Once we have this model, we will construct the residuals

\[ \hat{t}_i = t_i - M_t(X_i) \]

You can think of this residual as a version of the treatment that is unbiased or, better yet, that is impossible to predict from the confounders \(X\). Since the confounders were already used to predict \(t\), the residual is by definition, unpredictable with \(X\). Another way of saying this is that the bias has been explained away by the model \(M_t(X_i)\), producing \(\hat{t}_i\) which is as good as randomly assigned.

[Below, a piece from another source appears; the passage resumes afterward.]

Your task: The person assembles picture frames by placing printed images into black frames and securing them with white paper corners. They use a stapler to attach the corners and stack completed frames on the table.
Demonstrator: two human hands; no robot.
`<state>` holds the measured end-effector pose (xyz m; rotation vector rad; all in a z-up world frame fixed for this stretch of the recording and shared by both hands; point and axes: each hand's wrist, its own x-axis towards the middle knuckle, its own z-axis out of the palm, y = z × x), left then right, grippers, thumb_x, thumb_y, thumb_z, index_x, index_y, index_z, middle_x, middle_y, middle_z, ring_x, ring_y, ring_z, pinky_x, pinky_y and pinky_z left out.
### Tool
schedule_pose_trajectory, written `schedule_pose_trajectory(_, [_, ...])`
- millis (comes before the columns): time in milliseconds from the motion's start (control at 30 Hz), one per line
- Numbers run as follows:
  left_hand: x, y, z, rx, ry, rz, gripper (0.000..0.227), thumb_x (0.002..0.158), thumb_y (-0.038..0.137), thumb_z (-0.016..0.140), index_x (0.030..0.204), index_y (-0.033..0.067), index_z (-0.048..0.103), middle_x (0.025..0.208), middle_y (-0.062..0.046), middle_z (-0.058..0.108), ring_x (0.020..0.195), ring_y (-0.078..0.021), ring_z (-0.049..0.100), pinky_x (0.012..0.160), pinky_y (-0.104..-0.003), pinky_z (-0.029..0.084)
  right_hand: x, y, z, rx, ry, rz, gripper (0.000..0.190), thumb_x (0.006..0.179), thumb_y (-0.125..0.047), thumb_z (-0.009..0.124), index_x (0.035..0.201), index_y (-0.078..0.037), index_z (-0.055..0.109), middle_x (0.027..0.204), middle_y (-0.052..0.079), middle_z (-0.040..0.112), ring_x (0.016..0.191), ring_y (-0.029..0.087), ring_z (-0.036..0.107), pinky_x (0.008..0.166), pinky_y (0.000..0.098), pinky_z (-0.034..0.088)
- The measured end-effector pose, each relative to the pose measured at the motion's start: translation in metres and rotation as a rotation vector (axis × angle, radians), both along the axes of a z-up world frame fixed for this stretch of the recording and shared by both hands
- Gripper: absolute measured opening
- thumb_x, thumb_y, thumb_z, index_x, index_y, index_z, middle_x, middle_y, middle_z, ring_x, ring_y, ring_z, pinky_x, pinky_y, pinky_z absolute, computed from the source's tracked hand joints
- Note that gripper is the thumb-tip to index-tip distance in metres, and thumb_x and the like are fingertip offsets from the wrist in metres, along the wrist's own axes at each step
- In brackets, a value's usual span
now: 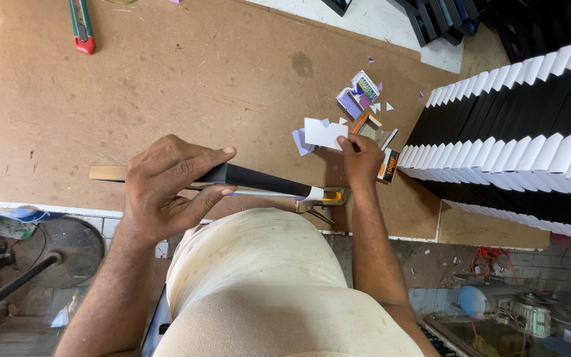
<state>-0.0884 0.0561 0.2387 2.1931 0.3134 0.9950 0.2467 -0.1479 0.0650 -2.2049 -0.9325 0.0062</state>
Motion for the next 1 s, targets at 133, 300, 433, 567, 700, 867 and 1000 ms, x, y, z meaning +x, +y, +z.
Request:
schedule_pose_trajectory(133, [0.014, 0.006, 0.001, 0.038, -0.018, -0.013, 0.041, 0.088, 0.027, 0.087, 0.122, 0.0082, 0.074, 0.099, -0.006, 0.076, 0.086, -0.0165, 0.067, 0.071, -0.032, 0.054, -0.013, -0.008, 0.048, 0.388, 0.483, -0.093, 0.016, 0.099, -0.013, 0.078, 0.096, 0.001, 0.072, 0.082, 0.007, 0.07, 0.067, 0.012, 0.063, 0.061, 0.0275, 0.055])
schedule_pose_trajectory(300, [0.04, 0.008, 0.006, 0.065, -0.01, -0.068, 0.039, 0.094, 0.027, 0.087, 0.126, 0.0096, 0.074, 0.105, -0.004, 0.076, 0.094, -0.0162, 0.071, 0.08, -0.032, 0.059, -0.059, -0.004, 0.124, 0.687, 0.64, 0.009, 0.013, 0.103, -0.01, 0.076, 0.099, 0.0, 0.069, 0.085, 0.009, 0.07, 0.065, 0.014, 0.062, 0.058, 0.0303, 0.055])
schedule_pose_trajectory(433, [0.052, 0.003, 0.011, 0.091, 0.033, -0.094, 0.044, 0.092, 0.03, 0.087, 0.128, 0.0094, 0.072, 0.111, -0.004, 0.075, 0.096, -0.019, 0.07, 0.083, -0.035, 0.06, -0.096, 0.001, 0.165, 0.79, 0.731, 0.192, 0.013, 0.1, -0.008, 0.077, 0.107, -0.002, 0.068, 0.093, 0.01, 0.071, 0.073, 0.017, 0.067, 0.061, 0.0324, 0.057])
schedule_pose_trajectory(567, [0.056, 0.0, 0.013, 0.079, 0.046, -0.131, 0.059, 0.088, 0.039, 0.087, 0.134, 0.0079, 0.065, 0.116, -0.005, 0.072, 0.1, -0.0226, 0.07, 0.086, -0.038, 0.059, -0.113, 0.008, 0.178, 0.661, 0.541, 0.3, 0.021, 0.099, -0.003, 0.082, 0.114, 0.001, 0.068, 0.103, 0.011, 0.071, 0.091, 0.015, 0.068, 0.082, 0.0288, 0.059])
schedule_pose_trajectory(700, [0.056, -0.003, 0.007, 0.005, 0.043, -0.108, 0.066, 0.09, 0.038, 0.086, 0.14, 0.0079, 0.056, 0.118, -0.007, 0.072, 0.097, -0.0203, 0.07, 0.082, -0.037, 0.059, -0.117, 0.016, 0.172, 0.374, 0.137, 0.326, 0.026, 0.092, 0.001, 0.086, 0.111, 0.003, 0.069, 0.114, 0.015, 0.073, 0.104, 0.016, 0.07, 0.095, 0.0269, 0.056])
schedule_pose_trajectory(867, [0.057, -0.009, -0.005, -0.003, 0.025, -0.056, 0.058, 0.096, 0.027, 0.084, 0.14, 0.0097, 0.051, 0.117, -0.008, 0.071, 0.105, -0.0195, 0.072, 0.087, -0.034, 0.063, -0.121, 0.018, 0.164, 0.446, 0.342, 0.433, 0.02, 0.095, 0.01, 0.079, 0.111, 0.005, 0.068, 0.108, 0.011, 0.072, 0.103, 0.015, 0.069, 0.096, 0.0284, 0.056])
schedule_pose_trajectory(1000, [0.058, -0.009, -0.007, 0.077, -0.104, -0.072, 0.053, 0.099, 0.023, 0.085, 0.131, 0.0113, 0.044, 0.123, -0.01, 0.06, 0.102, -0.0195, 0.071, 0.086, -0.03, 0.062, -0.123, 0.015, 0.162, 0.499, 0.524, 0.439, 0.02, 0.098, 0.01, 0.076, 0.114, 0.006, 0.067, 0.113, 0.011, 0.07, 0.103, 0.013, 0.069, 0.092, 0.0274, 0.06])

Of course this only works if we have in \(X\) all the confounders that cause both \(T\) and \(Y\).

We can also plot this data to see what it looks like.

np.random.seed(123)
sns.scatterplot(data=debiased_test.sample(1000), x="price-Mt(X)", y="sales", hue="weekday")
plt.vlines(0, debiased_test["sales"].min(), debiased_test["sales"].max(), linestyles='--', color="black");

We can see that the weekends are no longer to the upper right corner. They got pushed to the center. Moreover, we can no longer differentiate between different price levels (the treatment) using the weekdays. We can say that the residual \(price-M_t(X)\), plotted on the x-axis, is a “random” or debiased version of the original treatment.

This alone is sufficient to debias the dataset. This new treatment we’ve created is as good as randomly assigned. But we can still do one other thing to make the debiased dataset even better. Namely, we can also construct residuals for the outcome.

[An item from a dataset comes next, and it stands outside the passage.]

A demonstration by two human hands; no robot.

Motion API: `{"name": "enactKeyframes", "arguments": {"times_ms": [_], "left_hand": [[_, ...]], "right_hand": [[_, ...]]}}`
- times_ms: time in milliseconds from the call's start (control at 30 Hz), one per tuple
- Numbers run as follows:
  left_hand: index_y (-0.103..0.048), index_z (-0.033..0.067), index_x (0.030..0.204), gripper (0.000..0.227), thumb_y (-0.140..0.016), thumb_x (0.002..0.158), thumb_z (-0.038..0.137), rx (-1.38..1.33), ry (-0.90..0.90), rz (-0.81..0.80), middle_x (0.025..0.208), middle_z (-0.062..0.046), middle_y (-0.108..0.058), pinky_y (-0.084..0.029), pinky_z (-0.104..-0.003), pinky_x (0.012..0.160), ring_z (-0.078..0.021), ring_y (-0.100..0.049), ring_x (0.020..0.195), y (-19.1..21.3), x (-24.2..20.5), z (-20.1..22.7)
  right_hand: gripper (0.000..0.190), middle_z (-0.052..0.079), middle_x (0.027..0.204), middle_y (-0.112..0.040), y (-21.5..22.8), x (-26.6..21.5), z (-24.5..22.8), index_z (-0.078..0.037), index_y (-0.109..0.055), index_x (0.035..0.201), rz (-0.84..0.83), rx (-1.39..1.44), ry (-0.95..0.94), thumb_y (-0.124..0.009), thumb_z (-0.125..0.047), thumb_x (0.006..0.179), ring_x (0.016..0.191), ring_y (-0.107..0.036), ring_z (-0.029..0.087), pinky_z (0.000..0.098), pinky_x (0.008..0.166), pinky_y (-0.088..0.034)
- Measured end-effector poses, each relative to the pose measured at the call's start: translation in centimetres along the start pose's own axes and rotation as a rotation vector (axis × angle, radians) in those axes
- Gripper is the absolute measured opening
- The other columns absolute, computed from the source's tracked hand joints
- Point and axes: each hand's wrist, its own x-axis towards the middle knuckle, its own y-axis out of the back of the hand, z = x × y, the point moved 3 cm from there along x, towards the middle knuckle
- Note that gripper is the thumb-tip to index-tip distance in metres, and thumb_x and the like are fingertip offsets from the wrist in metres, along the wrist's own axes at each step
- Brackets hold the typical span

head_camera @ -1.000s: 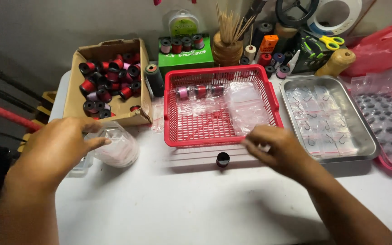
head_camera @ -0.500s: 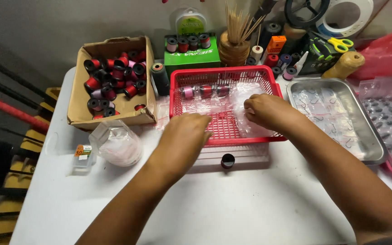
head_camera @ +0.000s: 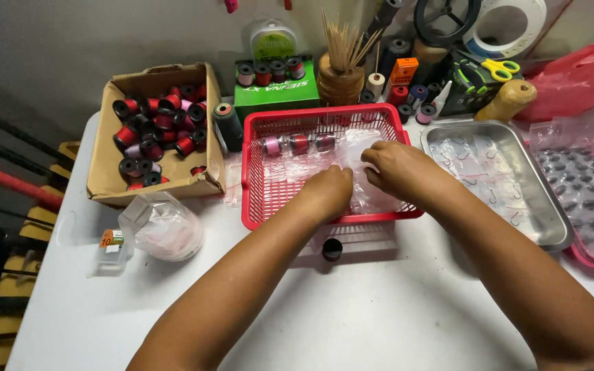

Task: The person takes spools of fishing line from a cardboard box and places them into small plastic bags. They seal the bags and place them into a red basket. The person repeats this process for multiple spools.

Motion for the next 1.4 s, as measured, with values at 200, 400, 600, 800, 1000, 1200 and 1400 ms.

\[ \hat{y}_i = y_i - M_y(X_i) \]

This is another stage from the Frisch–Waugh–Lovell theorem. It doesn’t make the set less biased, but it makes it easier to estimate the elasticity by reducing the variance in \(y\). Once again, you can think about \(\hat{y}_i\) as a version of \(y_i\) that is unpredictable from \(X\) or that had all its variances due to \(X\) explained away. Think about it. We’ve already used \(X\) to predict \(y\) with \(M_y(X_i)\). And \(\hat{y}_i\) is the error of this prediction. So, by definition, it’s not possible to predict it from \(X\). All the information in \(X\) to predict \(y\) has already been used. If that is the case, the only thing left to explain \(\hat{y}_i\) is something we didn’t used to construct it (not included in \(X\)), which is only the treatment (again, assuming no unmeasured confounders).

m_y = smf.ols("sales ~ cost + C(weekday) + temp", data=test).fit()

debiased_test = test.assign(**{"price-Mt(X)":test["price"] - m_t.predict(test),
                               "sales-My(X)":test["sales"] - m_y.predict(test)})

Once we do both transformations, not only does weekdays not predict the price residuals, but it also can’t predict the residual of sales \(\hat{y}\). The only thing left to predict these residuals is the treatment. Also, notice something interesting. In the plot above, it was hard to know the direction of the price elasticity. It looked like sales decreased as prices went up, but there was such a large variance in sales that it was hard to say that for sure.

Now, when we plot the two residuals, it becomes much clear that sales indeed causes prices to go down.

np.random.seed(123)
sns.scatterplot(data=debiased_test.sample(1000), x="price-Mt(X)", y="sales-My(X)", hue="weekday")
plt.vlines(0, debiased_test["sales-My(X)"].min(), debiased_test["sales-My(X)"].max(), linestyles='--', color="black");

One small disadvantage of this debiased data is that the residuals have been shifted to a different scale. As a result, it’s hard to interpret what they mean (what is a price residual of -3?). Still, I think this is a small price to pay for the convenience of building random data from data that was not initially random.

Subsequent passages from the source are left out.